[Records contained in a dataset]
*** Begin section ***

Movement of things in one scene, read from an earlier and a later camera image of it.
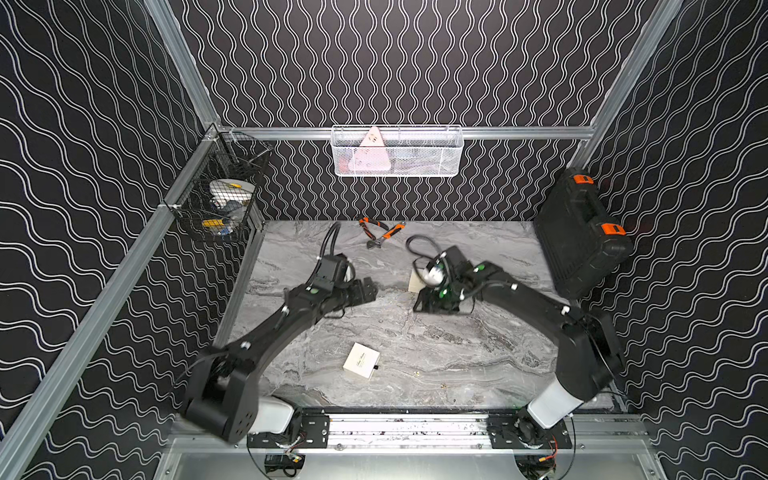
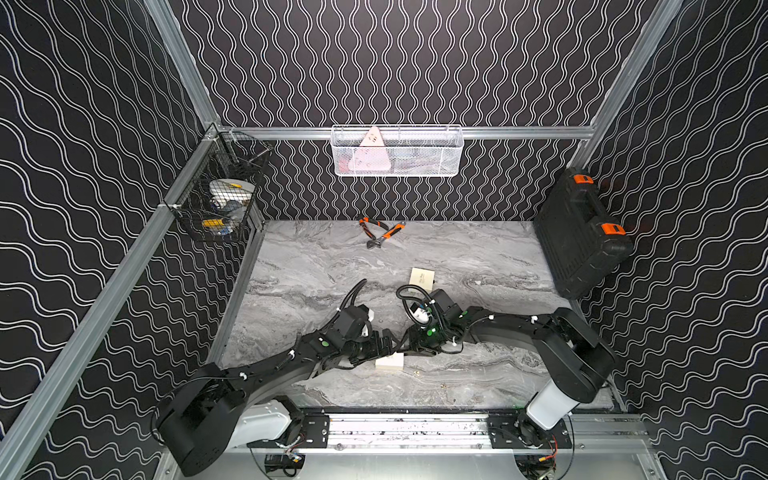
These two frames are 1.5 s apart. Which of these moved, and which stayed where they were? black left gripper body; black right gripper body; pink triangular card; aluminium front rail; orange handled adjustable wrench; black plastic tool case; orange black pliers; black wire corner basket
Moved: black left gripper body; black right gripper body
Stayed: pink triangular card; black wire corner basket; aluminium front rail; orange black pliers; orange handled adjustable wrench; black plastic tool case
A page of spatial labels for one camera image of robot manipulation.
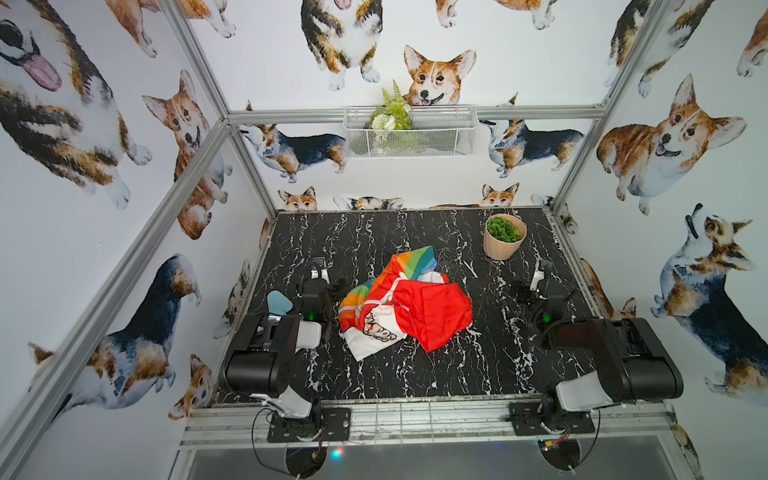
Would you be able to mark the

*** End section ***

» **EXERCISE DIRECTIONS**: Counting only lines that contain the string "camera", how many are there in the data above? Give the number alone.

» **ANSWER SPACE**: 2